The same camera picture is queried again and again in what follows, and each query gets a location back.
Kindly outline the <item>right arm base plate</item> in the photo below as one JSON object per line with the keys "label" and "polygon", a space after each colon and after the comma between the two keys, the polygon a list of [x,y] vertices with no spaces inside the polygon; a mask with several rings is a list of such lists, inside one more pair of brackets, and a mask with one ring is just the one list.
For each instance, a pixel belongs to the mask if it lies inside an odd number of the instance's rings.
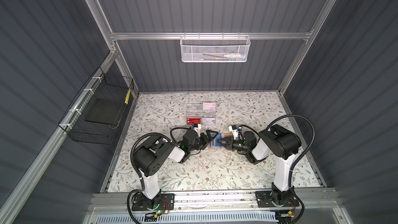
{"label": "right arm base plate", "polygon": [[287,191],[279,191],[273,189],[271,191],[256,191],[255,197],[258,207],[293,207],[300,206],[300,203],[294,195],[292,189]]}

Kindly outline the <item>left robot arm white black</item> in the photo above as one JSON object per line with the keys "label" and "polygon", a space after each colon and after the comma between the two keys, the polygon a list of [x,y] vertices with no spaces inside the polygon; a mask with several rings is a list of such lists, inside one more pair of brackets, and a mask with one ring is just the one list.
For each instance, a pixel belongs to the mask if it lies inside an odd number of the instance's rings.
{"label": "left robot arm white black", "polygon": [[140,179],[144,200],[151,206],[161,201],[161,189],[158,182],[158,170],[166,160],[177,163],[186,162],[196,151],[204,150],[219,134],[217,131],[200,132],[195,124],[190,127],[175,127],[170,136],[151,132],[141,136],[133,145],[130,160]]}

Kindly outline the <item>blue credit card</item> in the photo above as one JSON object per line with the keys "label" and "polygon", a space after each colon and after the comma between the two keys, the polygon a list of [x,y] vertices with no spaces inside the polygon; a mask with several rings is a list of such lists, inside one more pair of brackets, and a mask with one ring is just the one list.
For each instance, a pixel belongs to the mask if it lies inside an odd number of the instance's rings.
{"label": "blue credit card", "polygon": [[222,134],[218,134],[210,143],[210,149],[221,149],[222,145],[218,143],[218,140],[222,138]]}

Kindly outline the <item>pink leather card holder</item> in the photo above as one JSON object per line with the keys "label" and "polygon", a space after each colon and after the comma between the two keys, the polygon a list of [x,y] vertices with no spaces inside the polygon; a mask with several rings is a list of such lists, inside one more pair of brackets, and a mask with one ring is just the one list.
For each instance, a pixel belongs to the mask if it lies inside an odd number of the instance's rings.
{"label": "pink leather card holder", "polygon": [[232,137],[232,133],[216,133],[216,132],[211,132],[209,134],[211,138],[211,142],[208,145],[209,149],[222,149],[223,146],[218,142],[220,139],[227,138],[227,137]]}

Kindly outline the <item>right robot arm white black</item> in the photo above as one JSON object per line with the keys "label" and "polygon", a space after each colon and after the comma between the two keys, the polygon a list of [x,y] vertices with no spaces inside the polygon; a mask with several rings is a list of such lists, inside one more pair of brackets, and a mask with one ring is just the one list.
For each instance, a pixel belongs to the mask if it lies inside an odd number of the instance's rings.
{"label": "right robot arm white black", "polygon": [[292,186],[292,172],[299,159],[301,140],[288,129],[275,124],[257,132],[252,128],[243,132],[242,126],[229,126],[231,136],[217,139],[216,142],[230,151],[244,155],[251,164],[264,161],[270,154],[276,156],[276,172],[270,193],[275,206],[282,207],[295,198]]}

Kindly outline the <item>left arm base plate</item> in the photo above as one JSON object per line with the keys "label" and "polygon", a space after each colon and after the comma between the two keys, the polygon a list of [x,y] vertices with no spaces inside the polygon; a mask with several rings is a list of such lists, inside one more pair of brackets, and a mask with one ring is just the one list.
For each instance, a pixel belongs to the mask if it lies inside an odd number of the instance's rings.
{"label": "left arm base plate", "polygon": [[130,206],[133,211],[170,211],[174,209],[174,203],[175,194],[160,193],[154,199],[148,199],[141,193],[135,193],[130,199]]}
==
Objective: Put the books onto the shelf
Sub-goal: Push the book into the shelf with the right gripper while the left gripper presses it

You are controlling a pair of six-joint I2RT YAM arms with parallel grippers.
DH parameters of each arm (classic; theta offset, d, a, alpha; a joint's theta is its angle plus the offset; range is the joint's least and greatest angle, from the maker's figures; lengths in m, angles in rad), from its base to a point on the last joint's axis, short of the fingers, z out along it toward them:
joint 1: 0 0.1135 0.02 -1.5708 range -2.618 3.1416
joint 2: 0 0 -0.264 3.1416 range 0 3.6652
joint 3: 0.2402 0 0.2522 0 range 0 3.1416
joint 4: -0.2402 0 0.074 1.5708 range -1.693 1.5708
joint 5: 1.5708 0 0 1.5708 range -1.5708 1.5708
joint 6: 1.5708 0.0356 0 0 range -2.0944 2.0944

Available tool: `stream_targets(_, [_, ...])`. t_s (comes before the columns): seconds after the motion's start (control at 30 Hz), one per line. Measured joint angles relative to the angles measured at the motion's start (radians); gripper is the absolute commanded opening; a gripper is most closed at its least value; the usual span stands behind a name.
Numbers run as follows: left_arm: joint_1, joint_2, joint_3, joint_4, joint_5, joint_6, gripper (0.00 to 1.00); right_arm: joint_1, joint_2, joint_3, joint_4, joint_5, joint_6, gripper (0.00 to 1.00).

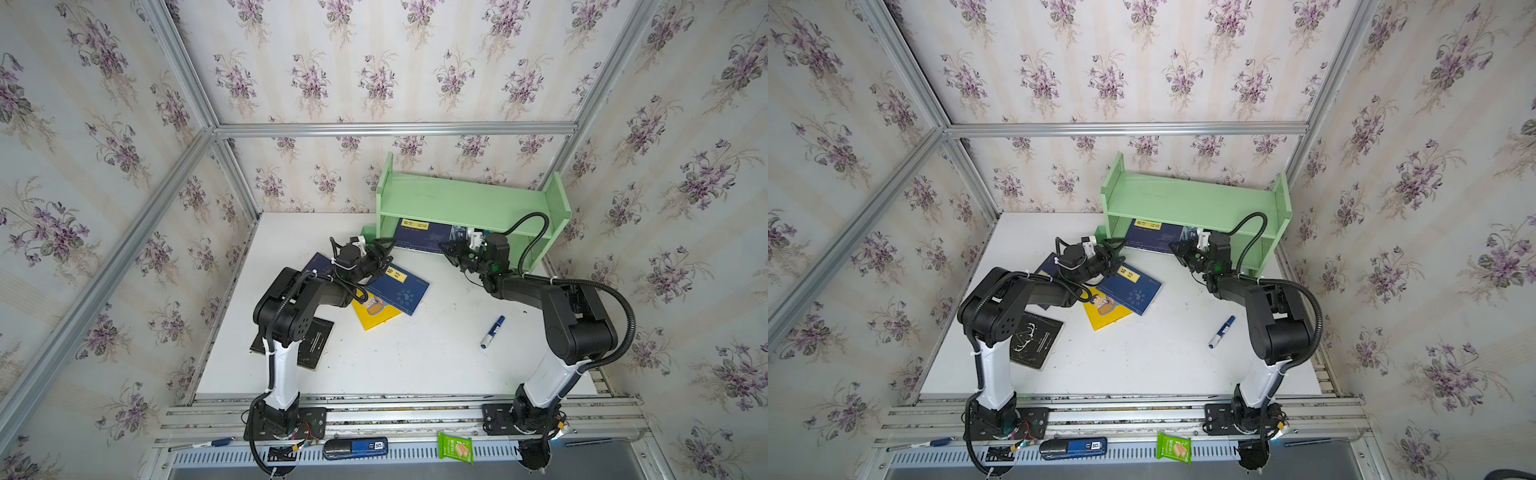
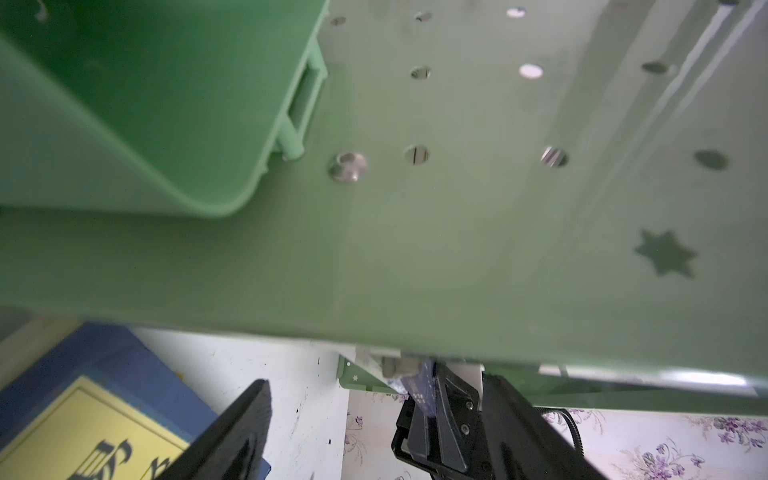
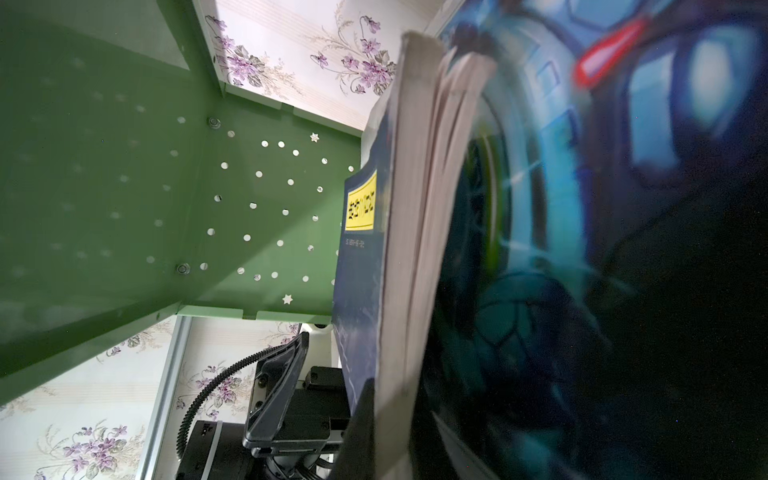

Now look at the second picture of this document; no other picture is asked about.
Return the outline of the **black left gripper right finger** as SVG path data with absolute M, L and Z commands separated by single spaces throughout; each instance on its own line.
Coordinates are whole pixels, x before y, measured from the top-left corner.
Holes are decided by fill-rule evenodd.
==
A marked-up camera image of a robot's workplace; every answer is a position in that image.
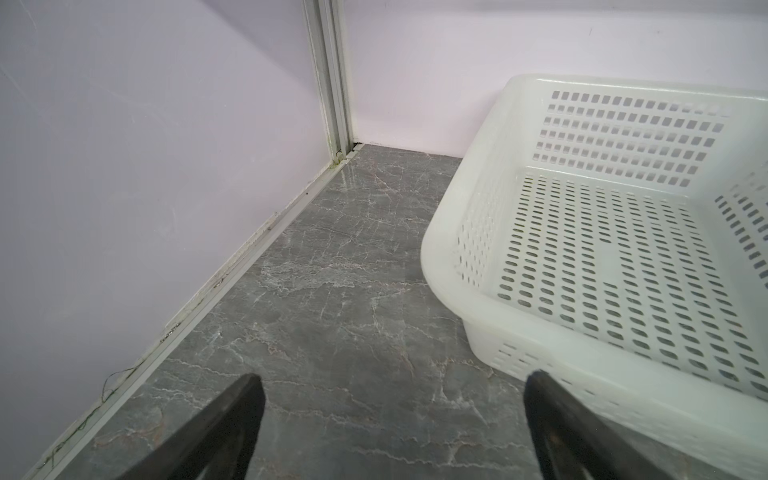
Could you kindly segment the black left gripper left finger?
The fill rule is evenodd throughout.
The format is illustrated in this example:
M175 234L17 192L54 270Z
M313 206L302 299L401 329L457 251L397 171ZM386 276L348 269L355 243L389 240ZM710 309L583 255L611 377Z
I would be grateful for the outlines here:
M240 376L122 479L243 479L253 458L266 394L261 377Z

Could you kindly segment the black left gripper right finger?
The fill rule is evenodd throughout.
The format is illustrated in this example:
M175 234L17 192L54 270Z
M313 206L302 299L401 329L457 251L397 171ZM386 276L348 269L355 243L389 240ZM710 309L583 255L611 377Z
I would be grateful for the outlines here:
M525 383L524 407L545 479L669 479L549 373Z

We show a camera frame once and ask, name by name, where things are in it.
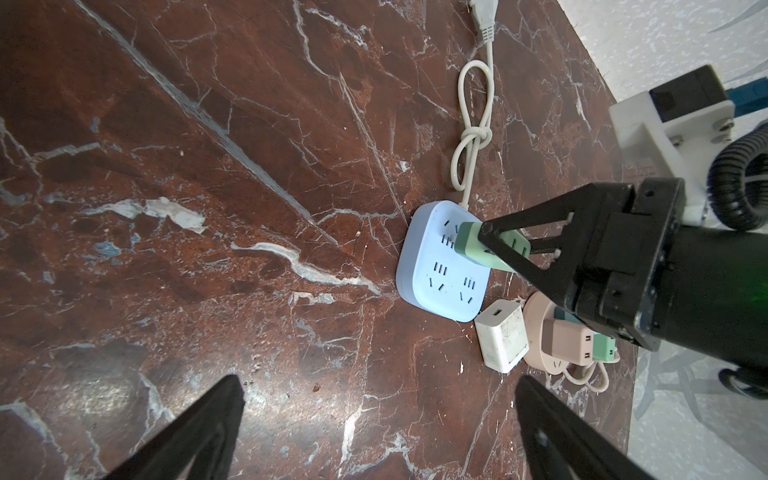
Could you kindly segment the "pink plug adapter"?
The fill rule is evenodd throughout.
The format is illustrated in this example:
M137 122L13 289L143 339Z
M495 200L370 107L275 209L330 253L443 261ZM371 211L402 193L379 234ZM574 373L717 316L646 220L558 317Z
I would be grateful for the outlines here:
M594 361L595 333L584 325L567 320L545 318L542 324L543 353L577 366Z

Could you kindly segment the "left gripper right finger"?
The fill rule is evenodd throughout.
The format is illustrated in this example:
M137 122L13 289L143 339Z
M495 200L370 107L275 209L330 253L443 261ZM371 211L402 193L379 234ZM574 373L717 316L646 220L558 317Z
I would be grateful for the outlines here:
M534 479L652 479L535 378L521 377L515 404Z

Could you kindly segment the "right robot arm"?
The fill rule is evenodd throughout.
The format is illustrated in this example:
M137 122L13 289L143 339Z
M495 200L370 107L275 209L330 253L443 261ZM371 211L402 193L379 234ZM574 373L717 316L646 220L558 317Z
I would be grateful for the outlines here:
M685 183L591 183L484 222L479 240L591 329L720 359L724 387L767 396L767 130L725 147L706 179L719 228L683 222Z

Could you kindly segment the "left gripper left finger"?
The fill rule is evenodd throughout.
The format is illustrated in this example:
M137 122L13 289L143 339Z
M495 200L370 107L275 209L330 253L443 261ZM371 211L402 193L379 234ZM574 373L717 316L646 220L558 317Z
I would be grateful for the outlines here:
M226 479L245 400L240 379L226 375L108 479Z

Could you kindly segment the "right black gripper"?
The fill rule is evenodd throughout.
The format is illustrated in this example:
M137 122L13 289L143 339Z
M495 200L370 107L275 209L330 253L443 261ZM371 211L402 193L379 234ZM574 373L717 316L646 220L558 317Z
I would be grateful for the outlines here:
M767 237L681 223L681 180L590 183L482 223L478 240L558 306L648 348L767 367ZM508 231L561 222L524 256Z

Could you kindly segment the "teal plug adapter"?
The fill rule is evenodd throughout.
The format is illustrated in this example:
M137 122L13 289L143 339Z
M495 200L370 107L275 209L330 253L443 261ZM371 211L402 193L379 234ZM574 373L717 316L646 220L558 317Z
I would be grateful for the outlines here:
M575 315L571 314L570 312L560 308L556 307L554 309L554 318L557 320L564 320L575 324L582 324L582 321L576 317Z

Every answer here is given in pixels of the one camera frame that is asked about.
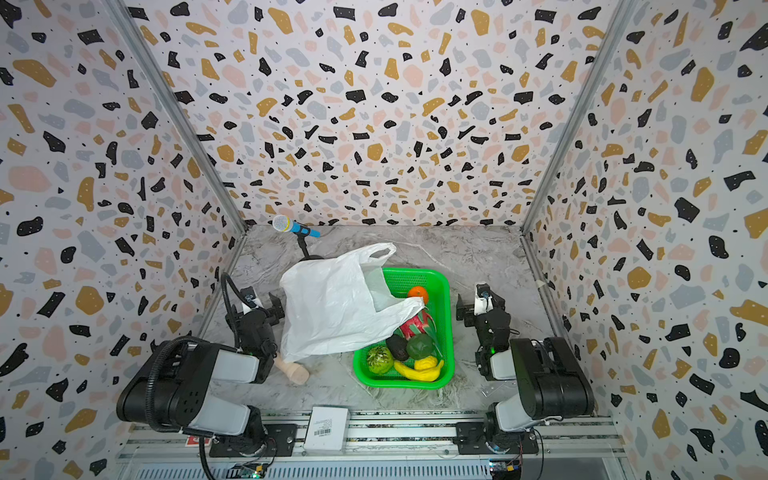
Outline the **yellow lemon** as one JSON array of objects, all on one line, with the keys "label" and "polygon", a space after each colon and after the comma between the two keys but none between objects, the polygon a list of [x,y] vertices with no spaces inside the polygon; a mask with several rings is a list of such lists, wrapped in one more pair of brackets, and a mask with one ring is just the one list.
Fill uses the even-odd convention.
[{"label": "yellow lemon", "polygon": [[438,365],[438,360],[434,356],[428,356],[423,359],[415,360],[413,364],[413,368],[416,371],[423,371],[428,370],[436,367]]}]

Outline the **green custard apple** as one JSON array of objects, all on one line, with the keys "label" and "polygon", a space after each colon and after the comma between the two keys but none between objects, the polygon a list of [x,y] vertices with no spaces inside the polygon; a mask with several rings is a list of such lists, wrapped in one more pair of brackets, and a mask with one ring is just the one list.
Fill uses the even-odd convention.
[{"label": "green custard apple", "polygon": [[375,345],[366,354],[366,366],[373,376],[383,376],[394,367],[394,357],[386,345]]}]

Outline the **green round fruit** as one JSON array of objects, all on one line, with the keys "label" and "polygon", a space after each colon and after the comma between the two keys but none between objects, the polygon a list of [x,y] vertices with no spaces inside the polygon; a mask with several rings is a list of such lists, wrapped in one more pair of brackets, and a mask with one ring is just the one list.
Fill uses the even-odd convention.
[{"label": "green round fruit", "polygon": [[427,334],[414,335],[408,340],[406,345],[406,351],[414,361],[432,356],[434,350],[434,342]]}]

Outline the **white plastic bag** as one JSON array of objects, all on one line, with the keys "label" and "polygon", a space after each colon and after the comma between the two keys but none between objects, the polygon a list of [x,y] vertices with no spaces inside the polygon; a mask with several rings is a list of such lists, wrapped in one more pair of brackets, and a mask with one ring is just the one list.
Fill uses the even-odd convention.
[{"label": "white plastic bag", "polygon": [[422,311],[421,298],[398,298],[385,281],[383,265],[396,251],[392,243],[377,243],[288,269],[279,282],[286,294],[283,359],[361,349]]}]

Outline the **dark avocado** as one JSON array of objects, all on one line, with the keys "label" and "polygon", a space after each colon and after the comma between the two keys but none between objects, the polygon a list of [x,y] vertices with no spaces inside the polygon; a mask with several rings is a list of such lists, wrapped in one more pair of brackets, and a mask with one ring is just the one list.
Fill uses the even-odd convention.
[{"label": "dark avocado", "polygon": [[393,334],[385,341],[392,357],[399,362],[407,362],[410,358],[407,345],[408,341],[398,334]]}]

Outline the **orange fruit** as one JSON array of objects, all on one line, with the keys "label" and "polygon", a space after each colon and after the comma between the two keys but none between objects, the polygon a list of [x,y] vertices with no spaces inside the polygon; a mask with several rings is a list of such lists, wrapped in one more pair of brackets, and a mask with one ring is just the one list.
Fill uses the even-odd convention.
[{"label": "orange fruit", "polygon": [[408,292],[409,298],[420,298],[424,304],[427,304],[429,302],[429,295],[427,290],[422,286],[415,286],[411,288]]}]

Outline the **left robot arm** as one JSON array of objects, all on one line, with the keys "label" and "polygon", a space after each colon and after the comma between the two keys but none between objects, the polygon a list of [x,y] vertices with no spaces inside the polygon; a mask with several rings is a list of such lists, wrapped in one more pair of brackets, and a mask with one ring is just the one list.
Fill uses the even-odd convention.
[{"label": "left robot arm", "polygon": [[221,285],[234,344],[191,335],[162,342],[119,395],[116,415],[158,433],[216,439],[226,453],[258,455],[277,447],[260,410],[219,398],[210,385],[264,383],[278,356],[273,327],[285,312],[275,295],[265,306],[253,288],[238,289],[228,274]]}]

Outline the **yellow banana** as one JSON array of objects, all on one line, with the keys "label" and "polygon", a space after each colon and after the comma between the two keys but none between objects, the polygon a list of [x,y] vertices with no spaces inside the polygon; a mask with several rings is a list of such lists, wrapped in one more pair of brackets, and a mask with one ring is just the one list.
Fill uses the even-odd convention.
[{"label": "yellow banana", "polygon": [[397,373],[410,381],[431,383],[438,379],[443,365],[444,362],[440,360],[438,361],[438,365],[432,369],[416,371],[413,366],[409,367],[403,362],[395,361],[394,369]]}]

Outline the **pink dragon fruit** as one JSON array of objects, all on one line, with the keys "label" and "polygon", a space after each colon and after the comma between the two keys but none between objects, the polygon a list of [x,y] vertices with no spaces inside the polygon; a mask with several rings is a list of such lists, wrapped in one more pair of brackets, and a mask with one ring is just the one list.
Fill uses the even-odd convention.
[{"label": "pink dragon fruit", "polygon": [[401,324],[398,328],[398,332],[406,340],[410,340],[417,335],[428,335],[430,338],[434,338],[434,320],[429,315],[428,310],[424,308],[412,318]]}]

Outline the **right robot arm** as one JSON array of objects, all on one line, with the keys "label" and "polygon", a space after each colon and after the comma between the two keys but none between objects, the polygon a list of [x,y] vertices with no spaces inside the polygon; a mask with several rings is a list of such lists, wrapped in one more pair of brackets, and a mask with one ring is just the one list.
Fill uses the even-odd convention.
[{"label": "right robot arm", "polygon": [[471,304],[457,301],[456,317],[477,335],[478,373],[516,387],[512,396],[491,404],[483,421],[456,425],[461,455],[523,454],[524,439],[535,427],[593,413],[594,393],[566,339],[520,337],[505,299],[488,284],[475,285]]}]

§ Problem to solve: Pick out every line of the listing containing the word "before", and show those lines.

§ Final answer:
Available tool: `stream_targets(_, [_, ...])`. t_s (comes before the columns): seconds after the motion's start (control at 30 Hz), one per line. Measured joint angles relative to the angles measured at the motion's start (radians); gripper is the absolute commanded opening; a gripper is most closed at its least value; the usual span stands behind a name.
Coordinates are whole pixels, x before y, measured from the top-left corner.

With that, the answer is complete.